# TASK GOAL
Search the entries for lines with the string "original" and say how many there are, giving only the number.

# GIVEN RECORDS
-------------------------

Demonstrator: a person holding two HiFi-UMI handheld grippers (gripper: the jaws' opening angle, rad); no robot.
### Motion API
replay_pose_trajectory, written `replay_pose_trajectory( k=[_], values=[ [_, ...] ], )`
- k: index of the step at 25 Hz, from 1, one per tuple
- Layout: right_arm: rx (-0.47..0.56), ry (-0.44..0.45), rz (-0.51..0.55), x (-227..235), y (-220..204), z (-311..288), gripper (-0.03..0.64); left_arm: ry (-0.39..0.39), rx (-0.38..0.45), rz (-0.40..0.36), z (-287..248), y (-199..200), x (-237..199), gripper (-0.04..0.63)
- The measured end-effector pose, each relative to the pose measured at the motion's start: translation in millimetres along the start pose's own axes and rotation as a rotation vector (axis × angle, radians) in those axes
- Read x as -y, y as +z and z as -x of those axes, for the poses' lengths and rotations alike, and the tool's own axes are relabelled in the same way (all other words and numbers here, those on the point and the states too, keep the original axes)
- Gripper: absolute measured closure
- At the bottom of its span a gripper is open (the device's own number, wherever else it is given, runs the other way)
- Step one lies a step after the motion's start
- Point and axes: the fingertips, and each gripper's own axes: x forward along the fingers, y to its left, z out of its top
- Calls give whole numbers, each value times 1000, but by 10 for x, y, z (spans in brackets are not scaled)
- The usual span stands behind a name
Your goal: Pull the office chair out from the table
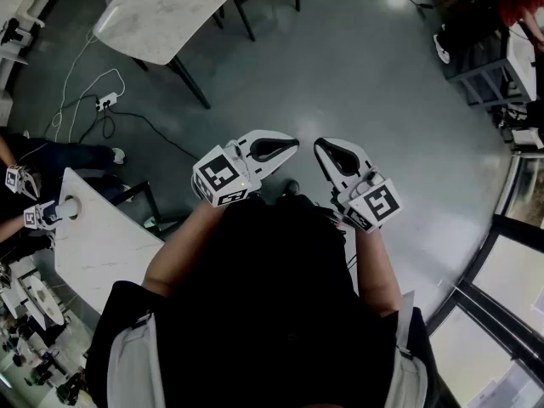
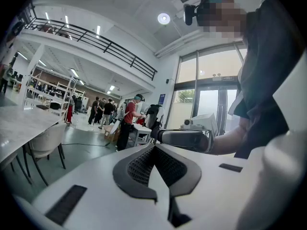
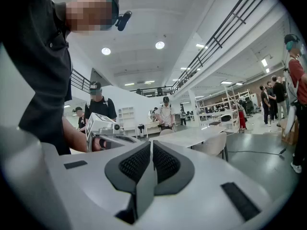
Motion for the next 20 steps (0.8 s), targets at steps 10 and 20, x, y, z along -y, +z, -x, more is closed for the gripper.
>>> replay_pose_trajectory(
  k=[10, 20],
  values=[
    [-13, 50, 27, 256, -2, 469, 584, 71, -4, 7, -430, 56, 161, 584],
    [-19, 56, 20, 398, -88, 561, 584, 123, -10, 23, -422, -7, 102, 584]
  ],
)
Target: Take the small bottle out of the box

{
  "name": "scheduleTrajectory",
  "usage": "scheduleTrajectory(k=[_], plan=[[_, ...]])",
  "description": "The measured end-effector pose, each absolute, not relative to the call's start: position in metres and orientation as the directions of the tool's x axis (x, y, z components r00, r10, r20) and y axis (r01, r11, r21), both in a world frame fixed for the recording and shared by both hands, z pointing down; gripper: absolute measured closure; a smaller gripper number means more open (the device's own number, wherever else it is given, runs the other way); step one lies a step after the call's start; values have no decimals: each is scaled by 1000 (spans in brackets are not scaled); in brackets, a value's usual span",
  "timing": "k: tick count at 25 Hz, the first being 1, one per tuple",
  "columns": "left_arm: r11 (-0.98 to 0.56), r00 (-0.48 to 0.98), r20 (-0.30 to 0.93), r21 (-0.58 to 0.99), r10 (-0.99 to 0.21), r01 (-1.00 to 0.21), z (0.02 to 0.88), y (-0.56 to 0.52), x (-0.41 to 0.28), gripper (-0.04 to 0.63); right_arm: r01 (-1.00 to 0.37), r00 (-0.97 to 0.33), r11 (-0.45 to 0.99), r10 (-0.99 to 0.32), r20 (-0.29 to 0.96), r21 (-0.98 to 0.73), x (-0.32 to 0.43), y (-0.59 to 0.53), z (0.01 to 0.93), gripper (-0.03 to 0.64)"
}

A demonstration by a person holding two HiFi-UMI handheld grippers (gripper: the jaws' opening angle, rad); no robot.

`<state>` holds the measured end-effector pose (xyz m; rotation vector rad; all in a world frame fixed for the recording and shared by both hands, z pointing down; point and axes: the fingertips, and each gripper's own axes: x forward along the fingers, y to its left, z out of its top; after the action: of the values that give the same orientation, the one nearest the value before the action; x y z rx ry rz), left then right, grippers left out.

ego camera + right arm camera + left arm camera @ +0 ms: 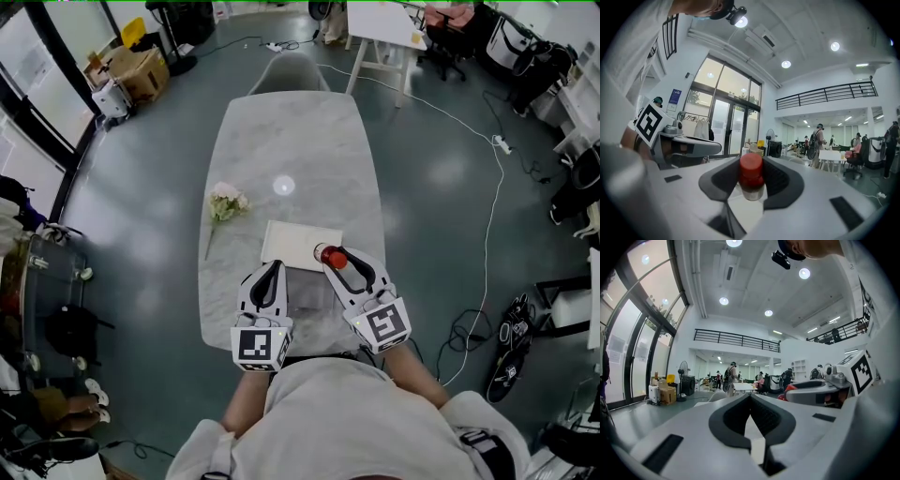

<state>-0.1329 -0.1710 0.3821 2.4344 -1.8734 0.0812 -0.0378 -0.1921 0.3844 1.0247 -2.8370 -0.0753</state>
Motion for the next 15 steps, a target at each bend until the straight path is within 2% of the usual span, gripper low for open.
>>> scheduleTrajectory(k=[15], plan=[[-234, 236, 93, 34, -967, -972, 388, -166, -139, 572, -619, -776, 782, -624, 94, 74, -46, -188, 383, 462]])
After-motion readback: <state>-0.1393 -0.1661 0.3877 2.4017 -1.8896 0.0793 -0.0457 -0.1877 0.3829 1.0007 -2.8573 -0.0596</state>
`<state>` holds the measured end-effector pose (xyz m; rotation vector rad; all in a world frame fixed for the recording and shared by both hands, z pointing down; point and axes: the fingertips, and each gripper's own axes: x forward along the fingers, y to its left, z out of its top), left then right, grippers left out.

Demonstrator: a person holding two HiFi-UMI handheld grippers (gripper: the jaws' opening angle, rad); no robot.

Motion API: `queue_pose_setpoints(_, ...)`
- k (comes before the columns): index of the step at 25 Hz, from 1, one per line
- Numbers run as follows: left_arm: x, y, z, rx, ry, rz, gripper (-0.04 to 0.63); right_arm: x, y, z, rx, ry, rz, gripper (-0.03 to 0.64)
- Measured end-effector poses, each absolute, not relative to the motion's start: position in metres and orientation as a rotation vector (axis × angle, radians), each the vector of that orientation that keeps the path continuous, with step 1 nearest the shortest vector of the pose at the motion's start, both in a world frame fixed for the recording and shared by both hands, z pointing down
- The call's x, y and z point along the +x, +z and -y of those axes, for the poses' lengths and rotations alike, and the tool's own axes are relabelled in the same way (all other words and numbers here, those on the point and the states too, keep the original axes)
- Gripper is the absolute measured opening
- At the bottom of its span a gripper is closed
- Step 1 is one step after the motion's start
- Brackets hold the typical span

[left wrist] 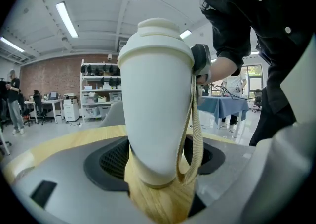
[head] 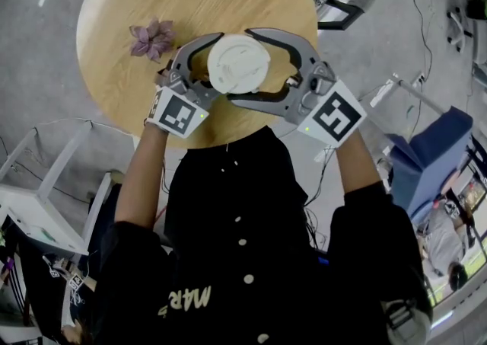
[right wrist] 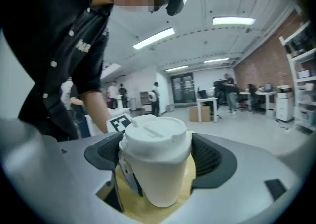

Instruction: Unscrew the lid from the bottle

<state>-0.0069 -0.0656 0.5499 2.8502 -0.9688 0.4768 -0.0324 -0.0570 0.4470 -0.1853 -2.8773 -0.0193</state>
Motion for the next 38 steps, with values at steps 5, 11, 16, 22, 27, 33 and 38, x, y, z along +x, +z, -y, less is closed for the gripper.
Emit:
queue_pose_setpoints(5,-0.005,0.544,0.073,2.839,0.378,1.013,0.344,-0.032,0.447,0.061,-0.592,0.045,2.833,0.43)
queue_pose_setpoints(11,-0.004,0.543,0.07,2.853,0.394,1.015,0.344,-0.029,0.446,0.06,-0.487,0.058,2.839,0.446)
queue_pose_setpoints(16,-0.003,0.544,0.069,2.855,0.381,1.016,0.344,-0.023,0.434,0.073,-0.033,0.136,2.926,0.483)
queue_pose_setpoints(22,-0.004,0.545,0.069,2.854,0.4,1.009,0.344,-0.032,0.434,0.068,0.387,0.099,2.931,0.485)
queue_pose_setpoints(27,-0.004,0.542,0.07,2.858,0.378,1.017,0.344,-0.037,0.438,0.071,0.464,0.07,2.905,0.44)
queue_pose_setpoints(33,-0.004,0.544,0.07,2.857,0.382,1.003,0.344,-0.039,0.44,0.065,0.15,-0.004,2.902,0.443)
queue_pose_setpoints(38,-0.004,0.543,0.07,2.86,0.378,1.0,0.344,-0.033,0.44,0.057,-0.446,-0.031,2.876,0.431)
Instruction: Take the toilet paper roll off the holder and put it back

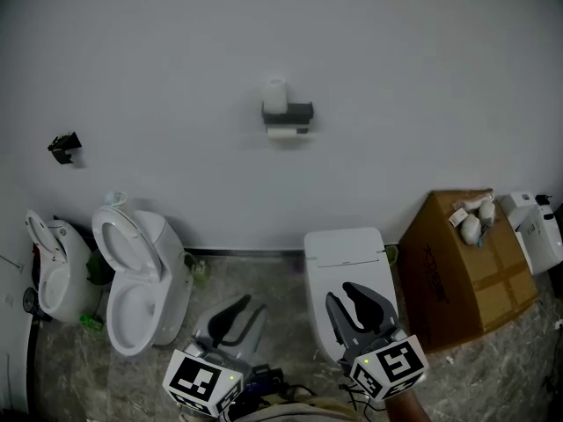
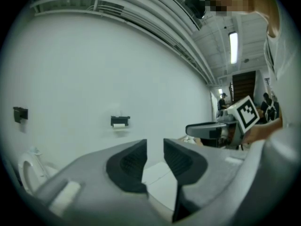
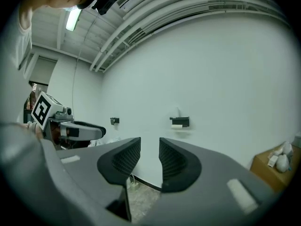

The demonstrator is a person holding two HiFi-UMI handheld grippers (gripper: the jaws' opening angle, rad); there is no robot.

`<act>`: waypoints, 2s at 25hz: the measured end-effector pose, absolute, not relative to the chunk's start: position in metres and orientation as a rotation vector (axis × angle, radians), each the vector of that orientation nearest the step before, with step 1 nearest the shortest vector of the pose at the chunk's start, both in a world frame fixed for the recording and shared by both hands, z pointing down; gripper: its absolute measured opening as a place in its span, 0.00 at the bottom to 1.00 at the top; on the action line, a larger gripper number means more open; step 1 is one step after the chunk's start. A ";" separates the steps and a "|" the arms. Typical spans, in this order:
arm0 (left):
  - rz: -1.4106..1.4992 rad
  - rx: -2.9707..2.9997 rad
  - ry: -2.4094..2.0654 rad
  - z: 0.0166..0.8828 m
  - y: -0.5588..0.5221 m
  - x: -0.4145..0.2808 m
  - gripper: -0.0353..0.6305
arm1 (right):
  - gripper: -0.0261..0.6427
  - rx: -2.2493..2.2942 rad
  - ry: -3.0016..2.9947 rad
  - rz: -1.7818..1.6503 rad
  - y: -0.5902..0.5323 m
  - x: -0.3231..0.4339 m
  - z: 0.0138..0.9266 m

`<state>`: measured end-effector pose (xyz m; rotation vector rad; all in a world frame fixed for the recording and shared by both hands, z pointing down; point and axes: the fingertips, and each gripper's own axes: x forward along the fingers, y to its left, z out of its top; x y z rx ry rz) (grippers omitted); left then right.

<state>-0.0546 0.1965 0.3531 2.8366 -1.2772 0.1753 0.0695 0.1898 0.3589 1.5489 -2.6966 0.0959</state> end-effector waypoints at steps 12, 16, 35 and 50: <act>0.202 2.770 -1.346 0.370 0.212 -0.032 0.21 | 0.20 1.502 -2.725 0.160 0.195 0.099 0.375; 0.213 2.753 -1.341 0.378 0.213 -0.025 0.21 | 0.20 1.506 -2.719 0.182 0.199 0.109 0.383; 0.194 2.811 -1.216 0.384 0.140 0.001 0.21 | 0.20 1.625 -2.663 0.205 0.143 0.131 0.391; 0.202 2.832 -1.140 0.369 0.019 -0.030 0.21 | 0.20 1.650 -2.617 0.214 0.025 0.091 0.376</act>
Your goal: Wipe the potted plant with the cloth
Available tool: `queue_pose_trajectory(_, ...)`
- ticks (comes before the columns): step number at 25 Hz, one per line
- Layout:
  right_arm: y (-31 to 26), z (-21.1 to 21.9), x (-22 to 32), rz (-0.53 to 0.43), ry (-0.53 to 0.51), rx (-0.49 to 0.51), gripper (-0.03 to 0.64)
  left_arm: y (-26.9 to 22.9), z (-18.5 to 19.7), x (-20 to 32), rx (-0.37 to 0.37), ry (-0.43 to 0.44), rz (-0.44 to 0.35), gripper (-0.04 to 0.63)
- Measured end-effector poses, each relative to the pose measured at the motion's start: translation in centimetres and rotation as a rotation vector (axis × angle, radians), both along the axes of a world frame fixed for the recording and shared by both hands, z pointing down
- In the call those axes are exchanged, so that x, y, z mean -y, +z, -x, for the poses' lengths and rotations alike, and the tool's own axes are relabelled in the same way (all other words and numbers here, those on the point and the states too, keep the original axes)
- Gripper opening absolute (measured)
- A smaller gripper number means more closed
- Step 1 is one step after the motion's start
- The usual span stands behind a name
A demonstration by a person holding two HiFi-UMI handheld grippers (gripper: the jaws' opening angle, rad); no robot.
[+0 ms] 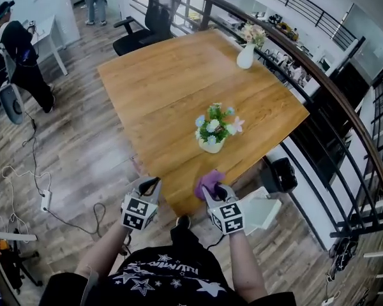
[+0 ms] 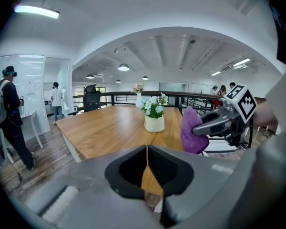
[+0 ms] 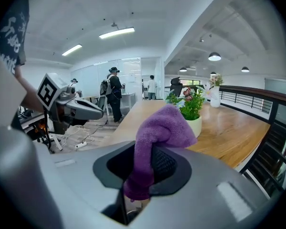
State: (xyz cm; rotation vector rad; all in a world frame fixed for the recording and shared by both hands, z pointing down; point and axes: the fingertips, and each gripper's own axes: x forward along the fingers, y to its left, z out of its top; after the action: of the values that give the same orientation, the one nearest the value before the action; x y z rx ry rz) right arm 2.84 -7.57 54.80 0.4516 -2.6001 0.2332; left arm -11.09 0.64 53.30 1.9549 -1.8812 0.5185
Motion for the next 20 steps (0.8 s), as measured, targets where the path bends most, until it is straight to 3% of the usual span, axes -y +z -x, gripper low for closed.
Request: queue_pose_trajectory(20, -3.9, -4.5, -18.6, -0.080, 0.015, 0.011, 0.083, -3.2, -3.3, -20.4, -0.069, -0.073, -0.078, 0.002)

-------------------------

# RESULT
3